Open
Description
Scenario: I use a remote node to submit to the target k8s cluster. On the remote node, I use pip install in the conda environment for bigdl and related packages. In this case, the python environment on the driver (remote note) and executor (docker image) are different and thus there's bug in init_spark_on_k8s in our code.
Issues:
- python_env for PYTHONHOME, ld_path and preload_so should be the executor's python path https://github.com/intel-analytics/BigDL/blob/branch-2.0/python/dllib/src/bigdl/dllib/utils/spark.py#L324 Fixed in Fix init_spark_on_k8s #3589
- Users currently need to set the environment variable
export PYSPARK_PYTHON=/usr/local/envs/pytf1/bin/python
which is the python interpreter inside the docker image. support conda pack in init_spark_on_k8s #3646 - The jar paths for the executor extra classpath is the path on the driver, which is not correct and not available on the executor: https://github.com/intel-analytics/BigDL/blob/branch-2.0/python/dllib/src/bigdl/dllib/utils/spark.py#L348
Should be${BIGDL_HOME}/jars/*
in the docker image. support conda pack in init_spark_on_k8s #3646 - spark.driver.host should be the ip of the remote node. Added the default value in Fix init_spark_on_k8s #3589 in case users may set this value wrong. May remove the spark.driver.host in our documentation since users don't need to specify it actually?

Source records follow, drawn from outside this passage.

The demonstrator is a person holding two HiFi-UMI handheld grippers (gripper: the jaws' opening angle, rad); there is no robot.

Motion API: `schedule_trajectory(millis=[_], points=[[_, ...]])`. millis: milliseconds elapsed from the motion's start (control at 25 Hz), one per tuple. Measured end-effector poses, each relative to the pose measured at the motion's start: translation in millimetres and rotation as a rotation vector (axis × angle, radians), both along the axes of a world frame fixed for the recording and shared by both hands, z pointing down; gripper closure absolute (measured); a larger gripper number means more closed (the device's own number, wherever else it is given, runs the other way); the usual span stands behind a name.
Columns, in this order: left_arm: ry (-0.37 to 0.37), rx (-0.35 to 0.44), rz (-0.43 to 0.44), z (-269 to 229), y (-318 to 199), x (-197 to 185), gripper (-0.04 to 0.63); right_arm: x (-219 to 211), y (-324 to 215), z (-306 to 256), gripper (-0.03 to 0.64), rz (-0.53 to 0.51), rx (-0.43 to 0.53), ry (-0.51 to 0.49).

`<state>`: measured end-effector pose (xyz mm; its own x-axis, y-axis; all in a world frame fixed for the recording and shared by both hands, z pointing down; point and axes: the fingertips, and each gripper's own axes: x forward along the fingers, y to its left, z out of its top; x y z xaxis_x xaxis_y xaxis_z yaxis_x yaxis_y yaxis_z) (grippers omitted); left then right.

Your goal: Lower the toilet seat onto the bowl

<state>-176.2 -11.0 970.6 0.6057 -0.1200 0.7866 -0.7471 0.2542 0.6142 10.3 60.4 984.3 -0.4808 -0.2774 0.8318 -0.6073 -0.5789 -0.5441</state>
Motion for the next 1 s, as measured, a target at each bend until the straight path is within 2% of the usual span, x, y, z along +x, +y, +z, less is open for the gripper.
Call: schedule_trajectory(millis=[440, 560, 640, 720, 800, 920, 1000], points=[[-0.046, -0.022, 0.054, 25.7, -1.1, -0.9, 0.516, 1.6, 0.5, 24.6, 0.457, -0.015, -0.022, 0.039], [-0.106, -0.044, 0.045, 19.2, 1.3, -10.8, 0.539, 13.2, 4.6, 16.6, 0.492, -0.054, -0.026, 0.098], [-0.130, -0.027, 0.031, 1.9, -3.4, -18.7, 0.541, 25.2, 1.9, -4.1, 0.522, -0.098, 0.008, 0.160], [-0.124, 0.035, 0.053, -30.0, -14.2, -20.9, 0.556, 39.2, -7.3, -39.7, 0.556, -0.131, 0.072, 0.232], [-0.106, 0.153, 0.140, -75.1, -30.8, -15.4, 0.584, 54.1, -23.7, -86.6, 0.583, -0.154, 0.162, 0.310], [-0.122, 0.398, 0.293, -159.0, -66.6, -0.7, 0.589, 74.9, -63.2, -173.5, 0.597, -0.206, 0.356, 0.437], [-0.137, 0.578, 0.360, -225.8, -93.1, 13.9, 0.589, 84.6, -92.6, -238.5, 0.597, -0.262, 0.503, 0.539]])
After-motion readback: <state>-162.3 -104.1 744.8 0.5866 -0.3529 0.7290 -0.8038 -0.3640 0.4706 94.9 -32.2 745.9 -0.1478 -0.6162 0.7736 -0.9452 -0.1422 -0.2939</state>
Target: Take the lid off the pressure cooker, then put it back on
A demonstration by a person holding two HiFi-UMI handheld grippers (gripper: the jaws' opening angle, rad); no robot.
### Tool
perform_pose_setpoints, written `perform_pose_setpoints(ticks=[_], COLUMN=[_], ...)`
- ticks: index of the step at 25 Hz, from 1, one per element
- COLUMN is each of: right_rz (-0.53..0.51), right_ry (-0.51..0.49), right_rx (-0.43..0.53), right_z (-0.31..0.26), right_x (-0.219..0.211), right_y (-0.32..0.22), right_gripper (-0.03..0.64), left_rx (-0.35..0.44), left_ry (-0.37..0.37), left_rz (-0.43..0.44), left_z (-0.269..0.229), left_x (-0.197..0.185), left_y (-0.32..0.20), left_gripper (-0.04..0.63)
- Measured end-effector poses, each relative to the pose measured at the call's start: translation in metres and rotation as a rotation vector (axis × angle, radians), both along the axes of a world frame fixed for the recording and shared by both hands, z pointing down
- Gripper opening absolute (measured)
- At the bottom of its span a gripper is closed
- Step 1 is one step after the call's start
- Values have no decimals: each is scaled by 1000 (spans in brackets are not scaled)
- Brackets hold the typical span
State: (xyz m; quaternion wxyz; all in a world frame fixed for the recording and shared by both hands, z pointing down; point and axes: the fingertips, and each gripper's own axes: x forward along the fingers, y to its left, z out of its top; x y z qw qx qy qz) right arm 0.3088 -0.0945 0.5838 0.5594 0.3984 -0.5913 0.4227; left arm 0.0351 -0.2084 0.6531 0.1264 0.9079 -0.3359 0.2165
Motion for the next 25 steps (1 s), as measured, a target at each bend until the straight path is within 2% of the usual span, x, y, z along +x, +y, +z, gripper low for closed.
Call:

- Add a default value for spark.driver.port so that users don't need to set this as well in Fix init_spark_on_k8s #3589
- The NFS path should be also available and mounted to /bigdl2.0/data on the remote node. Spark requires driver to have access to the data as well.
- Add instructions for running k8s from a remote node in the documentation. Update k8s user guide for run from remote #3606
- Update the k8s user guide, remove driver host and port from the code and add a remark. Update k8s user guide for run from remote #3606
- RayOnSpark would fail when running k8s from remote #3605 This may be a little bit complicated and thus separate into a new issue.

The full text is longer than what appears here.